▶ _WHAT YOU WILL DO_
Start at the top line and retype the data exactly through to the end.

▶ _INFORMATION PROVIDED_

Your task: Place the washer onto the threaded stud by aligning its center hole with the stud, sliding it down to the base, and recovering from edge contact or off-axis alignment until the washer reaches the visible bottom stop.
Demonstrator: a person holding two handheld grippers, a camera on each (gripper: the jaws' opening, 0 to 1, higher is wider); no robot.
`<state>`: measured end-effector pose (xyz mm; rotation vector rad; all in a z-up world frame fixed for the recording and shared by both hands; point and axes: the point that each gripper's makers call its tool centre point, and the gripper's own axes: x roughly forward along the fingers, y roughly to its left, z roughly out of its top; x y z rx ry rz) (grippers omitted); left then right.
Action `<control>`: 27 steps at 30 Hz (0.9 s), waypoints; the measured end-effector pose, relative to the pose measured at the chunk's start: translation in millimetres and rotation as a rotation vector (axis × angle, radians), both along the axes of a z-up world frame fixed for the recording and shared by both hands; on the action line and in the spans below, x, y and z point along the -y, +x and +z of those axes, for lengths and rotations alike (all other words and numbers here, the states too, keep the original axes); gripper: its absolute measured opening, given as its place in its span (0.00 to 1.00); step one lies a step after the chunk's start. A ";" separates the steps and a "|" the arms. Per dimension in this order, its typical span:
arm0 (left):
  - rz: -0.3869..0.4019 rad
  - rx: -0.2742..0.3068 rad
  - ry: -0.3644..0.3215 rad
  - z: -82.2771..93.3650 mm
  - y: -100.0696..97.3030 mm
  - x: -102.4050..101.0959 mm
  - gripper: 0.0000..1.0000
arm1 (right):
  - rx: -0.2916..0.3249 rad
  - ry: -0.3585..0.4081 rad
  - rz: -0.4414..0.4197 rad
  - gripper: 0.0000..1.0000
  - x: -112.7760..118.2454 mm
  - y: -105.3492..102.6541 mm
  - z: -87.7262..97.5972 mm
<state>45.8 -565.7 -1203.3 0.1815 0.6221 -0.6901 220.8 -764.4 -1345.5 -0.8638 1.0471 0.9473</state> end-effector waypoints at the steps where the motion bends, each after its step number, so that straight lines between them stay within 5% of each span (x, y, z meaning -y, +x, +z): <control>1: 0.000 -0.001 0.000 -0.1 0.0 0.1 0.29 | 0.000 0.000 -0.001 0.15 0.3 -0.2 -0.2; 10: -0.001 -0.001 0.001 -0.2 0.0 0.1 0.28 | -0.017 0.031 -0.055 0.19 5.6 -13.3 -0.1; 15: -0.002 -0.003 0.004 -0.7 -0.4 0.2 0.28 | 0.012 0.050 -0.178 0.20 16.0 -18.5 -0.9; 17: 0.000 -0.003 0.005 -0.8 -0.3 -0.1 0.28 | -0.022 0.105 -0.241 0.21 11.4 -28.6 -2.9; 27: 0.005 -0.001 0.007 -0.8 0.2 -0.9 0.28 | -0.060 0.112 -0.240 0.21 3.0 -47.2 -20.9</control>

▶ _SOLUTION TO THE PROBLEM_
Your task: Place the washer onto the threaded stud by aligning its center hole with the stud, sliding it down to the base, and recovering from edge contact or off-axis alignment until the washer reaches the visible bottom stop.
Demonstrator: a person holding two handheld grippers, a camera on each (gripper: the jaws' opening, 0 to 1, higher is wider); no robot.
`<state>`: measured end-effector pose (xyz mm; rotation vector rad; all in a z-up world frame fixed for the recording and shared by both hands; point and axes: the point that each gripper's makers call its tool centre point, and the gripper's own axes: x roughly forward along the fingers, y roughly to its left, z roughly out of its top; x y z rx ry rz) (grippers omitted); left then right.
Action `<control>`: 27 steps at 30 Hz (0.9 s), waypoints; the measured end-effector pose, relative to the pose measured at the chunk's start: translation in millimetres and rotation as a rotation vector (axis × angle, radians), both along the axes of a z-up world frame fixed for the recording and shared by both hands; on the action line and in the spans below, x, y and z point along the -y, +x and +z of those axes, for lengths and rotations alike (all other words and numbers here, the states too, keep the original axes); gripper: its absolute measured opening, given as its place in its span (0.00 to 1.00); step one lies a step after the chunk's start. A ";" separates the steps and a "|" the arms. Per dimension in this order, its typical span:
arm0 (left):
  - rz: -0.3869..0.4019 rad
  - rx: -0.2742..0.3068 rad
  - ry: -0.3644..0.3215 rad
  - z: -82.2771..93.3650 mm
  - y: -100.0696..97.3030 mm
  - x: -102.4050..101.0959 mm
  - gripper: 0.0000..1.0000
arm1 (right):
  - rx: -0.2916..0.3249 rad
  - ry: -0.3585..0.4081 rad
  - rz: -0.4414..0.4197 rad
  - gripper: 0.0000..1.0000
  - x: -112.7760..118.2454 mm
  - y: -105.3492..102.6541 mm
  - z: -87.7262..97.5972 mm
<state>45.8 -565.7 -1203.3 0.1815 0.6221 -0.6901 220.8 -764.4 -1345.5 -0.8638 1.0471 0.9473</state> end-effector waypoints at the steps where the motion bends, each after its step number, so that straight lines between them stay within 5% of each span (x, y, z meaning -y, +x, +z): <control>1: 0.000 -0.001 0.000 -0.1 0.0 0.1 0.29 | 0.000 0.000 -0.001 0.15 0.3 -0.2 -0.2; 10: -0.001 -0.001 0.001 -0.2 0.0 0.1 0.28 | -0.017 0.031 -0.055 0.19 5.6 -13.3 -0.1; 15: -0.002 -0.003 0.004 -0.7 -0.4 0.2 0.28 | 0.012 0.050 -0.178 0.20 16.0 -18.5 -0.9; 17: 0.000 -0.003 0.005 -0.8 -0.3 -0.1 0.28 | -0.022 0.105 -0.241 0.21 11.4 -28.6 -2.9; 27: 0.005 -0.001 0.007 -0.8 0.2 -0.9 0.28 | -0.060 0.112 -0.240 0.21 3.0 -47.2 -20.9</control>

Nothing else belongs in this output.